Required action: Set down the material again. Keep every line exactly as it is.
--- Data to examine ---
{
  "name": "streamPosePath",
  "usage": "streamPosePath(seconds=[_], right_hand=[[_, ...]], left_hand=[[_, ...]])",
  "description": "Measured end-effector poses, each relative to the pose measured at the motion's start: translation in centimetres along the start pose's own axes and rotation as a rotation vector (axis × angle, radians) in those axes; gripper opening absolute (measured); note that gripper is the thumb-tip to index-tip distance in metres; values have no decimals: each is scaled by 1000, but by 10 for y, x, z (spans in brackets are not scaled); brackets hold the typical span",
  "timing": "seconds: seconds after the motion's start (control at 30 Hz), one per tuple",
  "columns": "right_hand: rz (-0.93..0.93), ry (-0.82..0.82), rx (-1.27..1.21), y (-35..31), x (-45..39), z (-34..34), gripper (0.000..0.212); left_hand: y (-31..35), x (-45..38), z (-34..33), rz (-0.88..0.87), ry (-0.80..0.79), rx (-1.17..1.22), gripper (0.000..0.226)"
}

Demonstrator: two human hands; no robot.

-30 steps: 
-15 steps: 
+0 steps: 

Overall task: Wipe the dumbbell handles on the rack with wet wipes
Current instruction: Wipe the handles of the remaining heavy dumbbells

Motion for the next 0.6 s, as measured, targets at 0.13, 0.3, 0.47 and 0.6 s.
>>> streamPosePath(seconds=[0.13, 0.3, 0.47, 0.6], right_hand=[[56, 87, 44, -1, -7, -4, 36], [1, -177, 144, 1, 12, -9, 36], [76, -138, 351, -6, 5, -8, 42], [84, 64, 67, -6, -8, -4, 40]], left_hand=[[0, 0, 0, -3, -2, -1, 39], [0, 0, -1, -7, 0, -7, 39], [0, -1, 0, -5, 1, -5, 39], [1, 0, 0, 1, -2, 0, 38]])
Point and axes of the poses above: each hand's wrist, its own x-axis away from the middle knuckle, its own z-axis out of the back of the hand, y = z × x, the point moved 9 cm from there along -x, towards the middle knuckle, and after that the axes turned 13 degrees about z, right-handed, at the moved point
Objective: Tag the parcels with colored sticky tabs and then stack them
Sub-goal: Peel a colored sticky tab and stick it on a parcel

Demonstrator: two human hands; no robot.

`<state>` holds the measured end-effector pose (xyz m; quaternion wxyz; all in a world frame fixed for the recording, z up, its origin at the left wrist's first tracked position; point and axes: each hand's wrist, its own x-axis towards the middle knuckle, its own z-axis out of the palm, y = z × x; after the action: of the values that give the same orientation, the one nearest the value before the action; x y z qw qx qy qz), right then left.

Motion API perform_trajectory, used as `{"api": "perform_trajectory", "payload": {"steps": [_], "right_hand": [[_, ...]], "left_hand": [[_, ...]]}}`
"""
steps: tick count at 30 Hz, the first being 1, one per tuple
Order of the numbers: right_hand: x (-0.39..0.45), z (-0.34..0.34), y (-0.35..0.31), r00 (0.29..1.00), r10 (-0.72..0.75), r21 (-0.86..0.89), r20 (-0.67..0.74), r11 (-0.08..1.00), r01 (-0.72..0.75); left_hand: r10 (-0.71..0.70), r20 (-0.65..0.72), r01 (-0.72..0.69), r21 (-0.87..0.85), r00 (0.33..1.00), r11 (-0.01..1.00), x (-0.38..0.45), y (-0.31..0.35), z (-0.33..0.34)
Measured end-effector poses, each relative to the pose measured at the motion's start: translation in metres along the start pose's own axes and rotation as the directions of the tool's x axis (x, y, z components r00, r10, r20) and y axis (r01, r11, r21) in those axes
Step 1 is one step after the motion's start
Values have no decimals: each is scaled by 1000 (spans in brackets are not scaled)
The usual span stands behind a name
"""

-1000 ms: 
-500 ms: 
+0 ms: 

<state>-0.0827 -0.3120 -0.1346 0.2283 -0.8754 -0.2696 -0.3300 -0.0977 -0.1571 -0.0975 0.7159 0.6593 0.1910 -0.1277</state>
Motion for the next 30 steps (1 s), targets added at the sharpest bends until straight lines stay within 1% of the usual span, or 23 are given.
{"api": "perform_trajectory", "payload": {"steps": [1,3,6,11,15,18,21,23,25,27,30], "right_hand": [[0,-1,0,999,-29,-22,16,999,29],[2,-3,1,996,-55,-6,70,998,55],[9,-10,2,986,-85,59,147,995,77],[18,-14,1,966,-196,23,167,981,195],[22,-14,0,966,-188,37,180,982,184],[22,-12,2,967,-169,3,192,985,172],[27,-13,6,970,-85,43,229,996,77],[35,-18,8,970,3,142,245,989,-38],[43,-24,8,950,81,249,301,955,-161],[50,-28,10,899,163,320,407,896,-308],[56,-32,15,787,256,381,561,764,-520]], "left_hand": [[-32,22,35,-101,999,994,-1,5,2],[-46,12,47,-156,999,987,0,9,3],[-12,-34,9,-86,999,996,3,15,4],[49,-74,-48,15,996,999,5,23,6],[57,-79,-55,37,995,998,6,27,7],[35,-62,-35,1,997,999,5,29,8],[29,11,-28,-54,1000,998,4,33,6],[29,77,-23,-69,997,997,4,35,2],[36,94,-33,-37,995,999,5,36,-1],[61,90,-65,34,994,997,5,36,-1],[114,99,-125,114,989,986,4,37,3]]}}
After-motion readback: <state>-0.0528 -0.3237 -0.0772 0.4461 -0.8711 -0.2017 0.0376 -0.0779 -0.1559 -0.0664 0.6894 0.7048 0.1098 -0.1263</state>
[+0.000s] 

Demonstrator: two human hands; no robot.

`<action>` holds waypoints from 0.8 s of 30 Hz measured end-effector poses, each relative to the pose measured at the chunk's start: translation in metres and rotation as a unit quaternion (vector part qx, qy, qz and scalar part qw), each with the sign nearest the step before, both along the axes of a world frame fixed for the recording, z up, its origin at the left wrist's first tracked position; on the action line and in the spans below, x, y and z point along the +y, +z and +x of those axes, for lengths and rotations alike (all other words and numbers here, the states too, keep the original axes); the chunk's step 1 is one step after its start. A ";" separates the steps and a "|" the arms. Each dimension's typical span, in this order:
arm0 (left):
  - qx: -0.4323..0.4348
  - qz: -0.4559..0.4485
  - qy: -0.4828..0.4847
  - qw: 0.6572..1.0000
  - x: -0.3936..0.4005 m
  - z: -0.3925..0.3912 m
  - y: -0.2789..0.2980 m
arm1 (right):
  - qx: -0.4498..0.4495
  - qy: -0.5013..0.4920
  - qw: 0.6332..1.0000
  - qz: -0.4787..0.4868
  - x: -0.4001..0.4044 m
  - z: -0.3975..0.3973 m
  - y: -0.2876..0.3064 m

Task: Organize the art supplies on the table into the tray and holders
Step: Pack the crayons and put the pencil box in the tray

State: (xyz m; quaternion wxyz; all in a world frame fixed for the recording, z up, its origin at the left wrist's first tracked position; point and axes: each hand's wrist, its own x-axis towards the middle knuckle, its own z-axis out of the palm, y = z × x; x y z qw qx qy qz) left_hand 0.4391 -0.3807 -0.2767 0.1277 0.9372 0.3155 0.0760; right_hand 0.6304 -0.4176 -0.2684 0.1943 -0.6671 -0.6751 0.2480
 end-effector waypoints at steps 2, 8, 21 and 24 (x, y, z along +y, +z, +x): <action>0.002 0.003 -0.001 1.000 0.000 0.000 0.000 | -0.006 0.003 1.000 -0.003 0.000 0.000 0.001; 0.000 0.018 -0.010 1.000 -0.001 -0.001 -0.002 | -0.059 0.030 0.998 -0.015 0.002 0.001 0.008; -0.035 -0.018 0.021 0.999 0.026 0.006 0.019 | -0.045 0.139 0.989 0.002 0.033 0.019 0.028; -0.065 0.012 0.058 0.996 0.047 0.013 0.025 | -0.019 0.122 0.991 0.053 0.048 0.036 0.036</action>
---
Solution:
{
  "name": "streamPosePath",
  "usage": "streamPosePath(seconds=[_], right_hand=[[_, ...]], left_hand=[[_, ...]])",
  "description": "Measured end-effector poses, each relative to the pose measured at the motion's start: translation in centimetres along the start pose's own axes and rotation as a rotation vector (axis × angle, radians) in those axes; gripper opening absolute (measured); note that gripper is the thumb-tip to index-tip distance in metres; values have no decimals: each is scaled by 1000, but by 10 for y, x, z (spans in brackets are not scaled); brackets hold the typical span",
  "timing": "seconds: seconds after the motion's start (control at 30 Hz), one per tuple",
  "columns": "right_hand: rz (-0.93..0.93), ry (-0.82..0.82), rx (-1.27..1.21), y (-35..31), x (-45..39), z (-34..34), gripper (0.000..0.212); left_hand: y (-31..35), x (-45..38), z (-34..33), rz (-0.88..0.87), ry (-0.80..0.79), rx (-1.17..1.22), gripper (0.000..0.226)"
}

Demonstrator: two human hands; no robot.

-30 steps: 
-15 steps: 
+0 steps: 

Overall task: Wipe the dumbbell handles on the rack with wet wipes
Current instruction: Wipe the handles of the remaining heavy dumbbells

Motion for the next 0.6 s, as measured, targets at 0.13, 0.3, 0.47 and 0.6 s.
>>> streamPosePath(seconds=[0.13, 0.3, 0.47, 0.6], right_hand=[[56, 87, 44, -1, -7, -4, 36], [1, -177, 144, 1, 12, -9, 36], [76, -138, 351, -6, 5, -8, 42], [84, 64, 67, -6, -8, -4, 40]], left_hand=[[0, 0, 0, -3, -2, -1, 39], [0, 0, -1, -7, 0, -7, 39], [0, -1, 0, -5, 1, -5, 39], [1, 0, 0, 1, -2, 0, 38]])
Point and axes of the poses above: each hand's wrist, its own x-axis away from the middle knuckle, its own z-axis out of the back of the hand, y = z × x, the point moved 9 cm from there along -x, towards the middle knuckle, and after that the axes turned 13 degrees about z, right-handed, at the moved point
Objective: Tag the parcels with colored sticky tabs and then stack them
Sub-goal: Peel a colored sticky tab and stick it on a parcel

Demonstrator: two human hands; no robot.

`<state>` holds the measured end-effector pose (xyz m; quaternion wxyz; all in a world frame fixed for the recording, z up, its origin at the left wrist's first tracked position; point and axes: each hand's wrist, its own x-axis towards the middle knuckle, its own z-axis out of the palm, y = z × x; after the action: of the values that give the same orientation, the one nearest the value before the action; x y z qw qx qy qz), right then left.

Motion API perform_trajectory, used as `{"api": "perform_trajectory", "payload": {"steps": [_], "right_hand": [[_, ...]], "left_hand": [[_, ...]]}}`
"""
steps: tick count at 30 Hz, the first being 1, one per tuple
Order of the numbers: right_hand: x (-0.39..0.45), z (-0.34..0.34), y (-0.35..0.31), r00 (0.29..1.00), r10 (-0.72..0.75), r21 (-0.86..0.89), r20 (-0.67..0.74), r11 (-0.08..1.00), r01 (-0.72..0.75); left_hand: r10 (-0.71..0.70), r20 (-0.65..0.72), r01 (-0.72..0.69), r21 (-0.87..0.85), r00 (0.33..1.00), r11 (-0.01..1.00), x (-0.38..0.45), y (-0.31..0.35), z (-0.33..0.34)
Measured end-effector poses, each relative to the pose measured at the motion's start: translation in metres along the start pose's own axes and rotation as the directions of the tool's x axis (x, y, z components r00, r10, r20) and y axis (r01, r11, r21) in those axes
Step 1 is one step after the motion's start
Values have no decimals: each is scaled by 1000 (spans in brackets are not scaled)
The usual span stands behind a name
"""

-1000 ms: 
-500 ms: 
+0 ms: 

<state>-0.0827 -0.3120 -0.1346 0.2283 -0.8754 -0.2696 -0.3300 -0.0977 -0.1571 -0.0975 0.7159 0.6593 0.1910 -0.1277</state>
Motion for the next 30 steps (1 s), targets added at the sharpest bends until straight lines stay within 1% of the usual span, or 23 are given.
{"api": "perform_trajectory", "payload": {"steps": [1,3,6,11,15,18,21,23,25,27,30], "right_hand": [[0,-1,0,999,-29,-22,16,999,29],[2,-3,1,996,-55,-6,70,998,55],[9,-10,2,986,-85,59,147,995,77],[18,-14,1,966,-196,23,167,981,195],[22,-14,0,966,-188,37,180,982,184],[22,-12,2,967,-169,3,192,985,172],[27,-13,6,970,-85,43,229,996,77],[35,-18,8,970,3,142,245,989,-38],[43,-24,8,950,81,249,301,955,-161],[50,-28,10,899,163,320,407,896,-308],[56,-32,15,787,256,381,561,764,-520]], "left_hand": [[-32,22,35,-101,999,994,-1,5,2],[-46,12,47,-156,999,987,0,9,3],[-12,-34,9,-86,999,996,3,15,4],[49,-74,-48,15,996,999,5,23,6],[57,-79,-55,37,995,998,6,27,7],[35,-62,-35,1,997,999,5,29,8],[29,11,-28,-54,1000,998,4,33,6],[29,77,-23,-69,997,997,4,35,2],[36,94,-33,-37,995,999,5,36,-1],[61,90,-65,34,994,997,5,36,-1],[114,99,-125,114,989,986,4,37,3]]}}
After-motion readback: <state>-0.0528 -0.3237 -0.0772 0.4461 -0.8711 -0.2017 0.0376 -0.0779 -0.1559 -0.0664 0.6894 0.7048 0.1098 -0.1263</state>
[+0.000s] 

Demonstrator: two human hands; no robot.

`<action>` holds waypoints from 0.8 s of 30 Hz measured end-effector poses, each relative to the pose measured at the chunk's start: translation in metres and rotation as a unit quaternion (vector part qx, qy, qz and scalar part qw), each with the sign nearest the step before, both along the axes of a world frame fixed for the recording, z up, its origin at the left wrist's first tracked position; on the action line and in the spans below, x, y and z point along the +y, +z and +x of those axes, for lengths and rotations alike (all other words and numbers here, the states too, keep the original axes); the chunk's step 1 is one step after its start. A ";" separates the steps and a "|" the arms. Each dimension's typical span, in this order:
arm0 (left):
  - qx: -0.4323..0.4348
  - qz: -0.4559..0.4485
  - qy: -0.4828..0.4847
  - qw: 0.6572..1.0000
  - x: -0.3936..0.4005 m
  - z: -0.3925..0.3912 m
  - y: -0.2789..0.2980 m
arm1 (right):
  - qx: -0.4498..0.4495
  - qy: -0.5013..0.4920
  - qw: 0.6332..1.0000
  - qz: -0.4787..0.4868
  - x: -0.4001..0.4044 m
  - z: -0.3975..0.3973 m
  - y: -0.2876..0.3064 m

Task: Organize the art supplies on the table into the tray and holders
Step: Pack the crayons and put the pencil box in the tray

State: (xyz m; quaternion wxyz; all in a world frame fixed for the recording, z up, its origin at the left wrist's first tracked position; point and axes: each hand's wrist, its own x-axis towards the middle knuckle, its own z-axis out of the palm, y = z × x; x y z qw qx qy qz) left_hand 0.4391 -0.3807 -0.2767 0.1277 0.9372 0.3155 0.0760; right_hand 0.6304 -0.4176 -0.2684 0.1943 -0.6671 -0.6751 0.2480
 end-effector waypoints at steps 2, 8, 21 and 24 (x, y, z along +y, +z, +x): <action>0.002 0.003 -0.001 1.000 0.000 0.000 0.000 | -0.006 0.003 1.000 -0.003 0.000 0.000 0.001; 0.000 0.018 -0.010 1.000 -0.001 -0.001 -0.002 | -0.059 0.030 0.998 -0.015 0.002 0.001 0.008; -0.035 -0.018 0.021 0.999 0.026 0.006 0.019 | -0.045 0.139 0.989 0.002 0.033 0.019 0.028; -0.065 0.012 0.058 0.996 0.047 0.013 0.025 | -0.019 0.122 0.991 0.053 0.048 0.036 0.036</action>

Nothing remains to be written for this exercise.